All the pepperoni recipes I have seen say that for the real pepperoni taste they need to be 

slow fermented-dry & they use cure#2.

There are a lot of temp & humidity conditions that need to adhered to.

A drying time of 6-8 weeks is also needed.

I don't have the equipment to meet these various criteria.

How close to traditional pepperoni that you would find on a pizza is your recipe?

Does it taste similar or the same or close?


----------



## tjohnson (Aug 15, 2011)

Cut/Pasted/Saved!

I'm gonna try this one

Todd


----------



## BGKYSmoker (Aug 15, 2011)

SmokinAl said:


> Thanks Nepas.
> 
> All the pepperoni recipes I have seen say that for the real pepperoni taste they need to be
> 
> ...




Al

Its going to be dense when sliced. The taste will be really close to pepperoni that has been dry cured with bactoferm type cures. When we get settled in GA i will get my dry fermenting fridge put back together and show some dry cured pepps with the temp and humi controllers going.


----------



## BGKYSmoker (Aug 15, 2011)

Since this is a small batch just do hand mixing if you can.


----------



## BGKYSmoker (Aug 16, 2011)

Small set back 
	

	
	
		
		



		
		
	


	





Casings are packed up......No worries i will improvise.


----------



## BGKYSmoker (Aug 16, 2011)

Ok time to improvise.

Made the pepperoni into fatty/cracker size.
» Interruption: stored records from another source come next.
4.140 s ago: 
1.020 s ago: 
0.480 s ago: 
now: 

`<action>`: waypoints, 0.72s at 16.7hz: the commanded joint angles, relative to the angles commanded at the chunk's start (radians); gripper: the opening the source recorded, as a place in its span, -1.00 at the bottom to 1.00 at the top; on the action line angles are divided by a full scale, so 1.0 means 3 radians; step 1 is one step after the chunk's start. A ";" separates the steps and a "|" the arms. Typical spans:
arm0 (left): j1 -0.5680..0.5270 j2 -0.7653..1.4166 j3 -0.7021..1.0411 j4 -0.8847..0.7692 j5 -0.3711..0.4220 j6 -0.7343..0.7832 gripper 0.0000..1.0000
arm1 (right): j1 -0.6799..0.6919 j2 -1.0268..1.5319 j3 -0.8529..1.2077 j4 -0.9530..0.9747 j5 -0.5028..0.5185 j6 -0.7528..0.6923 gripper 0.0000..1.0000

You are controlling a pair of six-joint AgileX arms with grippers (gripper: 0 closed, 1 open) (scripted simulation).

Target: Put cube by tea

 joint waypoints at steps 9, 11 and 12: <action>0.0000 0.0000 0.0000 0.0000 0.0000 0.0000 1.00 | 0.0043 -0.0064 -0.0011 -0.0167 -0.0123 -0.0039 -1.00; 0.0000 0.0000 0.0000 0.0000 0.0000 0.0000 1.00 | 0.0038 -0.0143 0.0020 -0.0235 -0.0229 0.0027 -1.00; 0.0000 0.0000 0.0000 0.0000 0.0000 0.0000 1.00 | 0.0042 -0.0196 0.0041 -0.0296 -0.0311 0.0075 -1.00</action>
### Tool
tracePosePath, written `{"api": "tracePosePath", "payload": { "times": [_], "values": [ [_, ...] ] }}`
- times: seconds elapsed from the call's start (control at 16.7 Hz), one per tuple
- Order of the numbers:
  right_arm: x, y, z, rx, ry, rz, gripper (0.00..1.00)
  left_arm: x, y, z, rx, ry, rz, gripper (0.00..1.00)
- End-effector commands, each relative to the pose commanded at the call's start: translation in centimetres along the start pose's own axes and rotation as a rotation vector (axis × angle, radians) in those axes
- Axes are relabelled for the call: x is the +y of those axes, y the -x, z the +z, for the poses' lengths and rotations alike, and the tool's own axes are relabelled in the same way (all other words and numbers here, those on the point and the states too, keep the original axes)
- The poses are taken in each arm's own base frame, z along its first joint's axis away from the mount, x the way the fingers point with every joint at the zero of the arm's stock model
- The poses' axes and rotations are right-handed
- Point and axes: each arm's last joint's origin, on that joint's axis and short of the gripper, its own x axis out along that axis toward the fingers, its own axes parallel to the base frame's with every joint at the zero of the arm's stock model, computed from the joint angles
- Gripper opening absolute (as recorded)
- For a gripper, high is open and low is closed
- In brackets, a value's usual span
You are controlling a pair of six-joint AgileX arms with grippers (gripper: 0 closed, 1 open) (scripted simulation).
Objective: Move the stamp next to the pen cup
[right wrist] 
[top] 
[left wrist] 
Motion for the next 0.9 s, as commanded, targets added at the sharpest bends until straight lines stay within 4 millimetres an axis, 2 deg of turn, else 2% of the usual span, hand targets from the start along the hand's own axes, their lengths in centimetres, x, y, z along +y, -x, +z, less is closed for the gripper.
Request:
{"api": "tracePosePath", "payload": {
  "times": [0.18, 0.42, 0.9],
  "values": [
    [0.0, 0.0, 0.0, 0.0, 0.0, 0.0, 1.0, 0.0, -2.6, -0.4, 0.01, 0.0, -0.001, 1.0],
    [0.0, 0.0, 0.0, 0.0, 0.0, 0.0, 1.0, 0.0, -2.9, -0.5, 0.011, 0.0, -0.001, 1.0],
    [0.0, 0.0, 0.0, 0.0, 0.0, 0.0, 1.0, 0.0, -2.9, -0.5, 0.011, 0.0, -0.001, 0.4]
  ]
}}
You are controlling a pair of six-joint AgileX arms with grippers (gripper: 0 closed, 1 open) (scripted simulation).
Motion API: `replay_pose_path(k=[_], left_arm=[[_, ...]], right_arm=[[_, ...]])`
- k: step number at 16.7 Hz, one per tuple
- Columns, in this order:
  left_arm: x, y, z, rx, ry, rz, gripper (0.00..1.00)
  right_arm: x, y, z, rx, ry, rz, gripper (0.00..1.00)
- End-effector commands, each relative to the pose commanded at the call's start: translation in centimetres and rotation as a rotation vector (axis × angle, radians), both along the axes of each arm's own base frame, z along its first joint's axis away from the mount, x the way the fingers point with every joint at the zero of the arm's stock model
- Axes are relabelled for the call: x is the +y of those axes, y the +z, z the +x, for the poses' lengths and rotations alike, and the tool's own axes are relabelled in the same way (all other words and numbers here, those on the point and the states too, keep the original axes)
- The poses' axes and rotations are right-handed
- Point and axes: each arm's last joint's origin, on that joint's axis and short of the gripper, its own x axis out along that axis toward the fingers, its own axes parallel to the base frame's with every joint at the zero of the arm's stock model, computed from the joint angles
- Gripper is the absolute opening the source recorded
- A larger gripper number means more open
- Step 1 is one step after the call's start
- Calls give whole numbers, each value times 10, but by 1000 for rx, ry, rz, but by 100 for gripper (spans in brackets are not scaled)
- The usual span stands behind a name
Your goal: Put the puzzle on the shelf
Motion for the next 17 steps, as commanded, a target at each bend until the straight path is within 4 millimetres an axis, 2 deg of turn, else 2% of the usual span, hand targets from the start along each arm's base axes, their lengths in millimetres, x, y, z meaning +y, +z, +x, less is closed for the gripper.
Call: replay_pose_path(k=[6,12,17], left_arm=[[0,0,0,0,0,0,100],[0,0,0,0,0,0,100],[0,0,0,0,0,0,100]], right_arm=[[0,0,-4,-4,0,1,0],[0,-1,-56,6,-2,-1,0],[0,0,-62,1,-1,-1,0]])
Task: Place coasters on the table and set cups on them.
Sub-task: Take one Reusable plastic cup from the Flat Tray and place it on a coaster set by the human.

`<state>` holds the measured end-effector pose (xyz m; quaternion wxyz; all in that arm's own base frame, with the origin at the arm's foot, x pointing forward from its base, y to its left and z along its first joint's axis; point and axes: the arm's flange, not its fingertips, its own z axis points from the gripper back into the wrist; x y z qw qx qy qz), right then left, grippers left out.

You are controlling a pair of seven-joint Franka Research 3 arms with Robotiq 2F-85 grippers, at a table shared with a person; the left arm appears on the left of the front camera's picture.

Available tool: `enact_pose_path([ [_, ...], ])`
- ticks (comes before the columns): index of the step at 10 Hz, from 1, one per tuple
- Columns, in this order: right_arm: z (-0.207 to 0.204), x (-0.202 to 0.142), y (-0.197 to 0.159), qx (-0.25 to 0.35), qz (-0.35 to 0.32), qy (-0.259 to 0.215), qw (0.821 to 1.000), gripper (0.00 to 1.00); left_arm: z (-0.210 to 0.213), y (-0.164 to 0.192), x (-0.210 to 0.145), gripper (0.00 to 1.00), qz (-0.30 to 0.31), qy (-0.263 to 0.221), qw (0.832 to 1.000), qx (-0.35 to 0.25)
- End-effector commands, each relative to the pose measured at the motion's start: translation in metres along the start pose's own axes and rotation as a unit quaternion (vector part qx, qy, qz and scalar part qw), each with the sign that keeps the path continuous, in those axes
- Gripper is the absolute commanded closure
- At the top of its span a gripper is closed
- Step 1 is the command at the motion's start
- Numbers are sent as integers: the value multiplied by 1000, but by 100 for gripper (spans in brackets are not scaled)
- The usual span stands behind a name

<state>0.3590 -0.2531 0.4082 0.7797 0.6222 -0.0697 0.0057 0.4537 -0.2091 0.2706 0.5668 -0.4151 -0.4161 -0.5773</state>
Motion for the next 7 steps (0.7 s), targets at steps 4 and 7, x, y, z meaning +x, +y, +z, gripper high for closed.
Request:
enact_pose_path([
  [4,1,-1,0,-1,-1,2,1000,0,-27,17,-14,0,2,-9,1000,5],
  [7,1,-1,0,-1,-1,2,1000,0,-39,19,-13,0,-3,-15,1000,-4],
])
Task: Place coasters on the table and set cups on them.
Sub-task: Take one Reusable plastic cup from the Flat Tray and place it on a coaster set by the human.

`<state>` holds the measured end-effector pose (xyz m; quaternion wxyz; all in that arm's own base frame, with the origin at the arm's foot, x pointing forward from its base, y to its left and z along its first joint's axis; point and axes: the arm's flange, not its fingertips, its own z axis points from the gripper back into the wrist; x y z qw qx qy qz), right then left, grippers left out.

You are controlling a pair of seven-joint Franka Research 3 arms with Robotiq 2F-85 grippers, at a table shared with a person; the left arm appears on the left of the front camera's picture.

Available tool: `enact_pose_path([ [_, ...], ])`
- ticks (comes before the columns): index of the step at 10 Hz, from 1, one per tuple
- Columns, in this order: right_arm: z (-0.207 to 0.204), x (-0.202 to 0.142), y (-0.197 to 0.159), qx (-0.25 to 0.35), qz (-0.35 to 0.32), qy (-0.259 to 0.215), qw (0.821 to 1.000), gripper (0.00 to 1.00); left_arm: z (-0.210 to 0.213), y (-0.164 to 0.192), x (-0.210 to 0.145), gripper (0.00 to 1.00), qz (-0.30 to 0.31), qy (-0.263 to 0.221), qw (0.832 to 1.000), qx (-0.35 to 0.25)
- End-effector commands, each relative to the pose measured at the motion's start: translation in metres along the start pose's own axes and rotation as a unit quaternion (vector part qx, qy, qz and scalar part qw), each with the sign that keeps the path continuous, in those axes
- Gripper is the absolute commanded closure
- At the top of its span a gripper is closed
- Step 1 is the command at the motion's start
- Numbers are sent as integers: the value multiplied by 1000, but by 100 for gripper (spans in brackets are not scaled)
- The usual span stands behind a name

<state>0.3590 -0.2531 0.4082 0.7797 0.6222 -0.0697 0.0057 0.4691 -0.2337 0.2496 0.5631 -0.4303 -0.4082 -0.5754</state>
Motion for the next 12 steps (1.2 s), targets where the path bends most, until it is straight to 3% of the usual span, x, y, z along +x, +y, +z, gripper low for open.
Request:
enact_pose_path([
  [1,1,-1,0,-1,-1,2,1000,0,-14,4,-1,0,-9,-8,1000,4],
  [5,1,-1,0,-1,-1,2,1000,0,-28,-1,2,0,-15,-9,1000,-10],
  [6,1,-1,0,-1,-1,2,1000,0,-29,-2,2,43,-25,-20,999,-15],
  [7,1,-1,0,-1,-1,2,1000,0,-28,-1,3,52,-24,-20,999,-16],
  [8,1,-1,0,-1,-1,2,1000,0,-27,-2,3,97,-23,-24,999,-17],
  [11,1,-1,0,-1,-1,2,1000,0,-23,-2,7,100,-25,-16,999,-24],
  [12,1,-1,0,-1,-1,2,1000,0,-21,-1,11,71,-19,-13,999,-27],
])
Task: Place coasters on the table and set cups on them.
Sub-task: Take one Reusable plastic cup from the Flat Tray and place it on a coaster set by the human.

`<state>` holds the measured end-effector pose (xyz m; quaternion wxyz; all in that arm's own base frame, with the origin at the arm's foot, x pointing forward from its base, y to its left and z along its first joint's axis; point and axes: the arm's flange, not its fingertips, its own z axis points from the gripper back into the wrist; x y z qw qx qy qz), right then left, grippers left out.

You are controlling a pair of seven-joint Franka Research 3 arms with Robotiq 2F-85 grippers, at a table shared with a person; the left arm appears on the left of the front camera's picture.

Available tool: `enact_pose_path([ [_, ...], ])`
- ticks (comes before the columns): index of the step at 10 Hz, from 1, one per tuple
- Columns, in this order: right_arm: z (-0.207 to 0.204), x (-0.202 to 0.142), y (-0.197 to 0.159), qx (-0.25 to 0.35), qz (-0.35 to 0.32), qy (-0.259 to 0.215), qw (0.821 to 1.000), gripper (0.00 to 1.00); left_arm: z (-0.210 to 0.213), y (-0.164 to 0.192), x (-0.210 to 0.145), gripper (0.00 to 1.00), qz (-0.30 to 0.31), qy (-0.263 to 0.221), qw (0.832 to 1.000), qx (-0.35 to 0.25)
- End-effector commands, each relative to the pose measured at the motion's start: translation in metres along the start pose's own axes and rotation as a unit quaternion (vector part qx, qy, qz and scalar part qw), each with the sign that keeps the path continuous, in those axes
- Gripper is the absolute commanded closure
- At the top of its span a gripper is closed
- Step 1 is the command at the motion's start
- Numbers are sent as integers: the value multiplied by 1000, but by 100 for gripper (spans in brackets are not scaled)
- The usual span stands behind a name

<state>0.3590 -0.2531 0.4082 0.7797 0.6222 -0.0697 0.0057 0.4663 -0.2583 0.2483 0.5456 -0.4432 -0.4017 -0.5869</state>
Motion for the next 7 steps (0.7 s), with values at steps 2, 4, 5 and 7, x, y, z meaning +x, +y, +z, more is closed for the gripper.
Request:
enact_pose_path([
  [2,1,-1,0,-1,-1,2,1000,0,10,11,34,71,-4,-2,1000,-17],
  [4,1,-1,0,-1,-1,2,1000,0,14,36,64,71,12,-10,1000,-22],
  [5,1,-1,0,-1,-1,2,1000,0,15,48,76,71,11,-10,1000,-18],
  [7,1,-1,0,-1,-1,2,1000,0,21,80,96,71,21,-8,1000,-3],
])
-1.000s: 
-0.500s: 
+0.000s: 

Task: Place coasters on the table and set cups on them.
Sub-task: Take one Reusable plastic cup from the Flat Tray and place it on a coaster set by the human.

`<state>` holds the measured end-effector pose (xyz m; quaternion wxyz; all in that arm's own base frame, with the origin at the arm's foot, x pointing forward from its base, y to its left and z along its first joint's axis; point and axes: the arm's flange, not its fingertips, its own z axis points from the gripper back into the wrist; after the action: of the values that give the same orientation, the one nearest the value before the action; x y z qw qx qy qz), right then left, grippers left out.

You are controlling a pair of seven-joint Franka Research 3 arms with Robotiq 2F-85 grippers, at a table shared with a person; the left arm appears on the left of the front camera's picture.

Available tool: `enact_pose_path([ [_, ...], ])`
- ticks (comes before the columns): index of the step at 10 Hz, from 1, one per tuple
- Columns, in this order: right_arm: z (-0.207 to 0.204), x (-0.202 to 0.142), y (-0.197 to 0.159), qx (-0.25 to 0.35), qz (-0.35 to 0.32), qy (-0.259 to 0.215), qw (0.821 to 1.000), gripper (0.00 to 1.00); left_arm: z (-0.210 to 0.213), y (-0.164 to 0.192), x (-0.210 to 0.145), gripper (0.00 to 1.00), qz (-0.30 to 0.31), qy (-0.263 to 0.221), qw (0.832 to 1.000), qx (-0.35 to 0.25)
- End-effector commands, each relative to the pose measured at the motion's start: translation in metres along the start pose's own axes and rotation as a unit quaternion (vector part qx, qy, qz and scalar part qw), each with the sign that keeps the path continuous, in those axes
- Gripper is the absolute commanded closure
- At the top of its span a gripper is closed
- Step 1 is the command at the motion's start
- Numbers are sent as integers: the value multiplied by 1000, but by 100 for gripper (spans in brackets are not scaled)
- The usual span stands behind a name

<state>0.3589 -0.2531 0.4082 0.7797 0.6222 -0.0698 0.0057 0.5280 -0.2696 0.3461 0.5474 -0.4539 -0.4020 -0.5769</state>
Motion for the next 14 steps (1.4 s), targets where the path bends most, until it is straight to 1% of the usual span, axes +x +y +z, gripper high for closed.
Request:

Using my frogmat to keep em together.



















In at 200* until i get an IT of 155-160*. Going with some hickory smoke.


----------



## slownlow (Aug 16, 2011)

awesome.   Good way to improvise.


----------



## Bearcarver (Aug 16, 2011)

Thanks for the recipe NEPAS !!!!

I'm either missing something, or I use a different Math.

If you eliminate 2 tsp of TQ, and use cure #1 instead, you're saying you should add 3 tsp of salt & 1 to 1 1/2 tsp of sugar.

How can 2 tsp of TQ contain 3 tsp of salt & 1 to 1 1/2 tsp of sugar?

Bear


----------



## solaryellow (Aug 16, 2011)

Bearcarver said:


> Thanks for the recipe NEPAS !!!!
> 
> I'm either missing something, or I use a different Math.
> 
> ...




They were 2 heaping teaspoons. I based my sugar comment on the amount of salt and what a TQ substitute would contain as a ratio of cure/sugar/salt.


----------



## Bearcarver (Aug 16, 2011)

solaryellow said:


> They were 2 heaping teaspoons. I based my sugar comment on the amount of salt and what a TQ substitute would contain as a ratio of cure/sugar/salt.


Thank you for the reply, however there still couldn't be 3 tsp of salt and 1 to 1 1/2 tsp of sugar in 2 heaping tsp of TQ.

Not trying to start a fight here, but that just doesn't figure. That would be replacing 2 heaping tsp of TQ with 4 to 4 1/2 tsp of salt & sugar, because TQ has salt & sugar in it.

I'm not bickering---I'm done!

Bear


----------



## solaryellow (Aug 16, 2011)

Bearcarver said:


> Thank you for the reply, however there still couldn't be 3 tsp of salt and 1 to 1 1/2 tsp of sugar in 2 heaping tsp of TQ.
> 
> Not trying to start a fight here, but that just doesn't figure. That would be replacing 2 heaping tsp of TQ with 4 to 4 1/2 tsp of salt & sugar, because TQ has salt & sugar in it.
> 
> ...




I am not sure I understand what's twisting your tail Bear. You can adjust the salt and/or sugar down. The amount of cure is the more critical part.


----------



## Bearcarver (Aug 16, 2011)

solaryellow said:


> I am not sure I understand what's twisting your tail Bear. You can adjust the salt and/or sugar down. The amount of cure is the more critical part.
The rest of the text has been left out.